Over a few days to a week, the T-cell population expands. These T cells, along with other immune cells such as natural killer (NK) cells, can then recognize and attack tumors.

“Most cancer immunotherapies rely on external signals to activate immune cells. We take a different approach — reprogramming immune cells from within by targeting their internal signaling machinery, enabling a more potent and durable anti-tumor response,” Das says. 

Stronger T cells

The researchers tested the immune-remodeling mRNAs in several mouse models of cancer, including an aggressive bladder cancer, colon carcinoma, melanoma, and metastatic lung cancer. In nearly all of these mice, the injected mRNA stimulated a strong T-cell response that significantly slowed tumor growth and in many cases completely eradicated the tumors. This happened even when the mice were not given a vaccine against a specific cancer antigen. When they were, the response was even stronger.

“We showed that you can get an anti-cancer response with these adjuvants without including the antigen, just by activating the immune system. However, cancer-specific antigens with the adjuvants in a vaccine further improved the responses,” Anderson says.

The mRNA adjuvant also enhanced the immune response to immunotherapy drugs called checkpoint blockade inhibitors. These drugs, which work by lifting a brake that tumor cells put on T cells, are FDA-approved to treat several kinds of cancer. These drugs don’t work for all patients, but combining them with the mRNA vaccine adjuvant could offer a way to make them more effective, the researchers say.

“The microenvironment of solid tumors is often hostile to T cells and represents a major barrier to effective immunotherapy. We find that immune remodeling with these adjuvants creates a T cell–permissive environment and promotes tumor rejection,” Garris says.

The researchers also explored whether their new adjuvant could boost the immune response to vaccination against viral infection. When they delivered the mRNA particles along with Covid or flu vaccines, they found that the vaccine generated a 10-to-15-fold stronger T cell response in the mice.
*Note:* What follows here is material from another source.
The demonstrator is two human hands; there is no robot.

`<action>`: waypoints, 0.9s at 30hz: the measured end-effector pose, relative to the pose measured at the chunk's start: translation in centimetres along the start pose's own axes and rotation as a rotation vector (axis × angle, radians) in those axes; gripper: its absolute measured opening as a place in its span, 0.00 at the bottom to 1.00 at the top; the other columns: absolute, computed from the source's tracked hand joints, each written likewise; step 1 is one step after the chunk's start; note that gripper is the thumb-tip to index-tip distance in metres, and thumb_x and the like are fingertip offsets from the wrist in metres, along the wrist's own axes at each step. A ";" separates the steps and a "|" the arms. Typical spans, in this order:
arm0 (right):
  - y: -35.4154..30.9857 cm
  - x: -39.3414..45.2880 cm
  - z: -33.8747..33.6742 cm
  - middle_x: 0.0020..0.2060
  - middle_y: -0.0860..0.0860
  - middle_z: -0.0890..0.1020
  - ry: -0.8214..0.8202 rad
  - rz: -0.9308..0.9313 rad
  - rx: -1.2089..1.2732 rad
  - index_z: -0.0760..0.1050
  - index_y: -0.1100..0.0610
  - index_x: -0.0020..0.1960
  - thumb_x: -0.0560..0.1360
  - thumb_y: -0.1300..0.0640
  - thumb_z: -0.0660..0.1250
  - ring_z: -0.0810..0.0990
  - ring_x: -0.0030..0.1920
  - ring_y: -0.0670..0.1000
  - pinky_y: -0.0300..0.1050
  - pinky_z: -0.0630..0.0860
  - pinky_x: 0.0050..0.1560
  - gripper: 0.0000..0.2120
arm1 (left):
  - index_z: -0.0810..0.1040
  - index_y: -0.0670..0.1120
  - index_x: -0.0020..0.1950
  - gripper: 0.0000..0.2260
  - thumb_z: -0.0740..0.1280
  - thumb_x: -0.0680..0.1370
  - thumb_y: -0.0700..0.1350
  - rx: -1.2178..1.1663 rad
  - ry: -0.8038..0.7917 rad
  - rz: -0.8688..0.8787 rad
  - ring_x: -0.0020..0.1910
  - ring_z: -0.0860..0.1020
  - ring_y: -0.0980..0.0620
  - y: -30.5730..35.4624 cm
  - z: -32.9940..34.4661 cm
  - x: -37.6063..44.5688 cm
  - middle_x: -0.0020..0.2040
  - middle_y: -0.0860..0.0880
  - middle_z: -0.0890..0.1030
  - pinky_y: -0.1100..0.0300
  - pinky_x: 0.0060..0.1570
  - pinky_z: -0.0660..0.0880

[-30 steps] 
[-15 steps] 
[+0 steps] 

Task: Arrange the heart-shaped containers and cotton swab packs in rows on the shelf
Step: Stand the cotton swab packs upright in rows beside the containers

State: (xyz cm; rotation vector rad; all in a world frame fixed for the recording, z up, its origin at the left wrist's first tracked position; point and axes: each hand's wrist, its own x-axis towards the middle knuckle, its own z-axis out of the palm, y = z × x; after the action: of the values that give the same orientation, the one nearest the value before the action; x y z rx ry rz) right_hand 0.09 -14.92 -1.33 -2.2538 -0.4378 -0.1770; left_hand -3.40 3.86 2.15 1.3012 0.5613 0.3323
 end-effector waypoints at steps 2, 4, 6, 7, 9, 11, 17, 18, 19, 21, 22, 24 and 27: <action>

The researchers now plan to test this approach in additional animal models, in hopes of developing it for use in both cancer and infectious diseases. 

“While there are differences between the mouse systems that we’ve worked in and humans, we are optimistic that these adjuvants will work in humans and could improve a range of different vaccines,” Anderson says.

The research was funded by Sanofi, the National Institutes of Health, the Marble Center for Cancer Nanomedicine, and the Koch Institute Support (core) Grant from the National Cancer Institute.